#### HOW TO COMPLETE THIS TASK
Print the line where "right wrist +" occurs and every line that follows it in the data below, ending with the last line, precisely as written.

━━━ INPUT DATA

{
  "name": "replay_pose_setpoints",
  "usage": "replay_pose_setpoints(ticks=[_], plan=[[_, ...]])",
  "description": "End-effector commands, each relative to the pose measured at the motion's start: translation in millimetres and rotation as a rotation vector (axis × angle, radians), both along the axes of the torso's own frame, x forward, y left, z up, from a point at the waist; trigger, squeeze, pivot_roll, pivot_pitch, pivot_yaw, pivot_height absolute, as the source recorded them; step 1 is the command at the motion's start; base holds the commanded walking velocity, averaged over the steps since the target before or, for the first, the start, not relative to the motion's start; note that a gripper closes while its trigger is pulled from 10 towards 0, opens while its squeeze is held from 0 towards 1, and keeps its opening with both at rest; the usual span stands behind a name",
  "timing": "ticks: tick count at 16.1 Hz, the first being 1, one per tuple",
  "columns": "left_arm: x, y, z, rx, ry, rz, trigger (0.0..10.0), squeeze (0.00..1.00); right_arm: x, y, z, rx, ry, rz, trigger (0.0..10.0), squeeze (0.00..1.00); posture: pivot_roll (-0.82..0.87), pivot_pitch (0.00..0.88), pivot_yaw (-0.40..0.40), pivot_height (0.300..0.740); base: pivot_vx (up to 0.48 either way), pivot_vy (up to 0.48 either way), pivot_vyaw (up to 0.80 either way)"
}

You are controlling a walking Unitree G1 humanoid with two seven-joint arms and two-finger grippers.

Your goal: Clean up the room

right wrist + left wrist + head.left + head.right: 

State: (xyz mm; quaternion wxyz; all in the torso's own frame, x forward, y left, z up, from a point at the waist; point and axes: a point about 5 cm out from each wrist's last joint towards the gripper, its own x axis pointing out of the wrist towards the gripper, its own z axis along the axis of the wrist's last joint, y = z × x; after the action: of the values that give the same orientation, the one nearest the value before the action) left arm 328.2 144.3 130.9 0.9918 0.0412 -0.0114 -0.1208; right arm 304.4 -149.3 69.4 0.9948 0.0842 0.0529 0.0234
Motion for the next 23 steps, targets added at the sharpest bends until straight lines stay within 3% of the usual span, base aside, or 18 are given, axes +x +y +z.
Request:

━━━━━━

#### TASK RESULT
right wrist + left wrist + head.left + head.right: 

State: (xyz mm; quaternion wxyz; all in the torso's own frame, x forward, y left, z up, from a point at the waist; point and axes: a point about 5 cm out from each wrist's last joint towards the gripper, its own x axis pointing out of the wrist towards the gripper, its own z axis along the axis of the wrist's last joint, y = z × x; after the action: of the values that give the same orientation, the one nearest the value before the action) left arm 328.2 144.3 130.9 0.9918 0.0412 -0.0114 -0.1208; right arm 304.4 -149.3 69.4 0.9948 0.0842 0.0529 0.0234
Motion for the next 23 steps, targets added at the sharpest bends until straight lines stay within 3% of the usual span, base aside, or 18 are given, axes +x +y +z.
Request:

The exercise is done now.